From October 1996 to June 1997, 482 cases of clinically-diagnosed measles were reported from 103 schools all over Riyadh, 5 (9) days after their diagnosis. Cases occurred in all age groups. The mean age in years (SD) of cases was 13.3(6 for males, and 11.8 (9 for females; the inter-quartile range for age was 9-16 years. Only 7% of cases occurred among children aged <5 years. The age-specific attack rate (ASAR) for measles was highest among children aged 10 -14 years (35/100,000 children). The male:female sex ratio was 2:1. Thirty (23%) out of 131 cases and 29 (13%) out of 223 controls were never vaccinated against measles (OR 1.99, 95% CI 1.09-3.63). Sixty-one cases (47%) and 131 controls (58.7%) received a single vaccination shot against measles (MV or MMR), whereas 39 cases (30%) and 63 controls (28.3%) received the two routinely scheduled vaccinations against measles. The attributable risk fraction percent (AF%) was consistently smaller when the SHU vaccinated all students at schools compared with vaccination of selected target groups within schools. A delay in vaccination of schools for 10 days resulted in a 40% increase in the AF%, and a 180% increase by the end of the third week. Similarly, the relative risk (RR) doubled by the end of the second incubation period. School children who received MMR 10 years or more prior to the outbreak were more likely to contract measles as compared with those who were vaccinated within the last nine years (OR=0.48, 95% CI 0.13-1.63). Other risk factors for contracting measles included being at a health facility, a PHCC (OR=3.95, 95% CI 2.2-6.9), or a SHU (OR=6.1, 95% CI 3.3-11.4), OPD (OR=4.3, 95% CI 2.3-8.0), or exposure to a friend in the same school with measles (OR=4.3, 95% CI 2.6-7.2), having a relative with measles (OR =3.7, 95% CI 1.2-7.5), or being visited by a case of measles within 2 weeks prior the onset of symptoms (OR =3.1, 95% CI 1.1-9.2).

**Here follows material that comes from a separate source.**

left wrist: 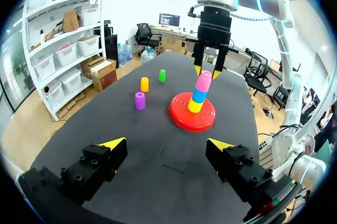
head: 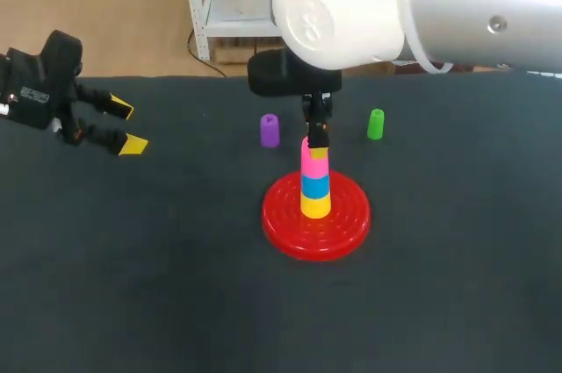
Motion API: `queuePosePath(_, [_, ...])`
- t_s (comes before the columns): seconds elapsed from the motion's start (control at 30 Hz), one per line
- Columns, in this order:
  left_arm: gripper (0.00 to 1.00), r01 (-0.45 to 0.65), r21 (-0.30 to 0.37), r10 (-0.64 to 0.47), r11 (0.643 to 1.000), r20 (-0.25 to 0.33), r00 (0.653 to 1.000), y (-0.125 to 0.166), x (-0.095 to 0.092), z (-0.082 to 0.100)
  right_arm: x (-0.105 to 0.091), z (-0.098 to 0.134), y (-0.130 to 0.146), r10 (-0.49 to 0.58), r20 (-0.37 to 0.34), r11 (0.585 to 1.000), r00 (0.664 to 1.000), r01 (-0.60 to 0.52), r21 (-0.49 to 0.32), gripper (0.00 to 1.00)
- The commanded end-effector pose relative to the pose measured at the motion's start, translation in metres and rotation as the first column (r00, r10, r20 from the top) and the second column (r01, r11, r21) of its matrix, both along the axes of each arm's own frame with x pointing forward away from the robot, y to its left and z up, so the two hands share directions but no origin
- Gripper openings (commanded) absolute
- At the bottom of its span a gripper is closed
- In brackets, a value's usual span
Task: Pick up and stack the cylinders on the red base in this order: pink,purple,orange,green
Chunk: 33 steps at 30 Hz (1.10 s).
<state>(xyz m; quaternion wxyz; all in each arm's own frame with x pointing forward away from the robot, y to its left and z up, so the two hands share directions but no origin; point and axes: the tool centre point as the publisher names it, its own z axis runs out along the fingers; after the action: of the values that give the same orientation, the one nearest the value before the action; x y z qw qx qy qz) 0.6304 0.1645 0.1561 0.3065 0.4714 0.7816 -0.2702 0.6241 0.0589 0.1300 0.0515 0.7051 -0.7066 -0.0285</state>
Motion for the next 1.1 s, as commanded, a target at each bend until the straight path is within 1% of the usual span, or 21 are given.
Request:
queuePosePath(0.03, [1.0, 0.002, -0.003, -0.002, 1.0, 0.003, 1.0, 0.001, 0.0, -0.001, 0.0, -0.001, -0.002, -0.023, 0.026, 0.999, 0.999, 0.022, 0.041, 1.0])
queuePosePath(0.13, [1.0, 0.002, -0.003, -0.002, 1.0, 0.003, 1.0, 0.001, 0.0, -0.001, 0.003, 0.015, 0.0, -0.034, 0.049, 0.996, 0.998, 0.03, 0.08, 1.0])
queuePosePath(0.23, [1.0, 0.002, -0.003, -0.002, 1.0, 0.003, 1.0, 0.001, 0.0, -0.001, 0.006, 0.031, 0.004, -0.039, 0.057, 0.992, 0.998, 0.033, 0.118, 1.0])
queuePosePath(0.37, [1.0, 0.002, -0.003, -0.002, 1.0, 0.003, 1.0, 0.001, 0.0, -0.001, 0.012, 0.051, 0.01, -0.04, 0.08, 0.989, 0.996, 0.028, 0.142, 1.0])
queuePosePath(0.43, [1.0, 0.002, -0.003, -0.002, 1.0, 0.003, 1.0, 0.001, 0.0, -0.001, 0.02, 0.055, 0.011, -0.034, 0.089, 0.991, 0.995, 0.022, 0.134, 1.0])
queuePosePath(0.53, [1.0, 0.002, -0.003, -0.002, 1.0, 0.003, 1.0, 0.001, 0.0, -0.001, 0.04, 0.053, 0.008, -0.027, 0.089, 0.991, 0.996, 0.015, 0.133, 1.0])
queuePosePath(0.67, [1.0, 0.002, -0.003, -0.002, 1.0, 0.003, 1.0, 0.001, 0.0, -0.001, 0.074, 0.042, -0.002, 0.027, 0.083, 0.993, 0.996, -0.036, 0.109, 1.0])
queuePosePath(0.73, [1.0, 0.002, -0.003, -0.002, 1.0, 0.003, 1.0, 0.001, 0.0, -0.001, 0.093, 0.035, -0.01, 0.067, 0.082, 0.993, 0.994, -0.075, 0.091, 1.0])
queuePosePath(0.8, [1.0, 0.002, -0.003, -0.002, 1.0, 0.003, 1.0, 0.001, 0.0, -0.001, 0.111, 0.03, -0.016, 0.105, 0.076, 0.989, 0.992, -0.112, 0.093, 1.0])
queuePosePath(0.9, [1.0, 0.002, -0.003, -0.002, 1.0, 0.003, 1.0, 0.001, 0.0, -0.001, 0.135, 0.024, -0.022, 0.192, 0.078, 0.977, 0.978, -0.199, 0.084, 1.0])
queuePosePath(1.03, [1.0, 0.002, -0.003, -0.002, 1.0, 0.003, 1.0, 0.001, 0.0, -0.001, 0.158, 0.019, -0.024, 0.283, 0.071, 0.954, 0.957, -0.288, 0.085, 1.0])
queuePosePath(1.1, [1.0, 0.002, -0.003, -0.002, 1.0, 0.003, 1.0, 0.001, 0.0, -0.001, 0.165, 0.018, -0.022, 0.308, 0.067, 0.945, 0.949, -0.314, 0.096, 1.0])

The periodicity of outbreaks of measles observed in the surveillance data of the Riyadh region showed that this outbreak was predictable. Since 1983, major outbreaks had been occurring in cycles, once every five years. During this outbreak, the incidence of measles among girls was lower than that of boys. The lower age-sex specific attack rate of measles among girls sharply declined after the age of 14 years, which is probably due to girls' exposure to a routine booster dose of MMR at the secondary schools. This study showed that medical facilities, schools and households played a momentous role for measles transmission during this outbreak. Moreover, the study showed that delay in the institution of the vaccination campaign after the first incubation period resulted in a two-fold increase in the RR and the AF% for contracting measles. During this outbreak, unvaccinated teenagers or children who received MMR more than 10 years prior to this outbreak, were more likely to contract measles; and there was no apparent protective effect for MV (Schwartz vaccine) given 10 years ago. The results of this study showed that the efficacy of the MMR (Schwartz vaccine), currently used in Saudi Arabia, was moderately high for at least 10 years. On the other hand, the efficacy of MV (Schwartz vaccine) was relatively lower and unsatisfactory. Two factors may probably explain the low efficacy of MV vaccines: the strain of the vaccine and the age of its administration.